TASK INSTRUCTIONS:
Would you please copy each line of the listing that mentions "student"?

═════ DATA EXTRACT ═════

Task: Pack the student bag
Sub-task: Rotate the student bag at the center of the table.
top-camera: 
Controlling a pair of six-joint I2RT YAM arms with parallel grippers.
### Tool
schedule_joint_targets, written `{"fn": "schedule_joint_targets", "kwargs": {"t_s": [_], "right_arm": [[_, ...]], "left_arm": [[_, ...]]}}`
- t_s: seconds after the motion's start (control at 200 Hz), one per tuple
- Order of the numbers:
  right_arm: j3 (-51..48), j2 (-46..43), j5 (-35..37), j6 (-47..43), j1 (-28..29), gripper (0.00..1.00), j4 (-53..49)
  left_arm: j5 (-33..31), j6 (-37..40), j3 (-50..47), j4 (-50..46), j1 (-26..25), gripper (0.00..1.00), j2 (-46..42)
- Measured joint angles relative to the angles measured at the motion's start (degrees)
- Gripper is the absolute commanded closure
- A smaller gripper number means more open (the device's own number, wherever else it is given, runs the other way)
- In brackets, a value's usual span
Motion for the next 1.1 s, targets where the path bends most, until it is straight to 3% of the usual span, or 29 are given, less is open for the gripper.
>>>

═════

SOLUTION TO THIS TASK:
Task: Pack the student bag
Sub-task: Rotate the student bag at the center of the table.

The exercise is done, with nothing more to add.